There is a big difference between saying, “The problem here is not racism,” and asking, “Can you help me understand why you think it is racism?”
One is a conclusion. The other is an invitation.
One closes the conversation. The other opens a door to the kind of learning that expands understanding.
I don’t believe most people are trying to cause harm when they make absolute statements like “It’s not racism”. I think it’s a reflection of how deeply we’ve been taught to look for the simplest, least disruptive explanation; the one that doesn’t require us to rethink our worldview or sit with discomfort.
But absolute statements can flatten moments that are incredibly layered: with history, law, trauma, power, and lived experience. They can unintentionally silence truths that don’t fit neatly into the frameworks we’ve inherited. And in a country where Indigenous people have had to fight, for generations, just to have their realities believed, the words we choose matter.
That’s been especially clear this week, watching a political leader attempt to repeal the National Day for Truth and Reconciliation. I ended up writing my MLA for the first time in my life, because there are moments when silence feels like its own kind of harm. Her reply affirmed what many of us felt: that these efforts aren’t just political moves; they’re acts of denial that echo a long history of erasing Indigenous truths.

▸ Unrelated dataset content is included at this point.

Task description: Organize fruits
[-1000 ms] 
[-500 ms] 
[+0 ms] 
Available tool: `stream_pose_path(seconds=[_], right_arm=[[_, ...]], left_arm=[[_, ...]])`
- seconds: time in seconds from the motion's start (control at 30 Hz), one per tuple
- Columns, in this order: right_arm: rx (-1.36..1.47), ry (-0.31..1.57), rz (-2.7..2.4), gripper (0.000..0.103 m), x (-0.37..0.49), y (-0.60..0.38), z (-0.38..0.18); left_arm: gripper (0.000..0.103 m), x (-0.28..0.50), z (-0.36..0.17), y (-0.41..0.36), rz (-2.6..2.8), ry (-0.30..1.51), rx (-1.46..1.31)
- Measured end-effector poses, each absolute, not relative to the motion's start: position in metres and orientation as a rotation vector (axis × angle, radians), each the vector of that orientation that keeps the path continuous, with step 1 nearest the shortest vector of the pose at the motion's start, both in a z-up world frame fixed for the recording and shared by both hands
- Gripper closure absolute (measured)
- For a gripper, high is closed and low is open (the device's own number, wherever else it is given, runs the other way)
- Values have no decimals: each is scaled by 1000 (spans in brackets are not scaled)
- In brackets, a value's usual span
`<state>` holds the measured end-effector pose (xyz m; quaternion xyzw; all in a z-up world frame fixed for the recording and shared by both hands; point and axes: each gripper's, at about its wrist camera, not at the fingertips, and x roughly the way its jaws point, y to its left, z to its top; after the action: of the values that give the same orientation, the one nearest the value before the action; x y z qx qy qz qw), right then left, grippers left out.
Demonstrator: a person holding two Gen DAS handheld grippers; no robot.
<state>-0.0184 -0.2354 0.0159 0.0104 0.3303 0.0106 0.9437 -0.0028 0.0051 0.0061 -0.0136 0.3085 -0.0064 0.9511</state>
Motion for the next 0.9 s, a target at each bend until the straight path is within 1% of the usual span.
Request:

And then came the articles people sent: bold headlines insisting that “Canada wasn’t stolen” or that colonization was simply a series of tidy agreements everyone understood and mutually accepted. These narratives carry a kind of confidence that only comes with distance: distance from community, from trauma, from lived experience, and from the complexity of Indigenous legal orders that were never treated as equal.
This is why curiosity matters so much.
Imagine if, instead of certainty, we started from: What might I be missing? Who experiences this differently than I do? What history sits underneath this moment?

When we lead with questions, something shifts. The conversation becomes relational instead of positional. The goal becomes understanding, not defending. And that’s where I believe reconciliation really lives: not in perfect statements, but in the willingness to be changed by what we learn.
The messages I received from other readers (thank you, Melissa), reminded me of that. Her words were a gentle invitation back to what matters: holding space for nuance, for discomfort, for the parts of reconciliation that are messy and deeply human.
So if there’s one teaching I’m holding onto this week, it’s this:
Certainty can close a door. Curiosity can open one. And in the doorway...in that space between what we thought we knew and what we’re still learning... is where understanding begins.
Thank you for being in these conversations with me — even the hard ones, especially the hard ones. They’re where the real work lives.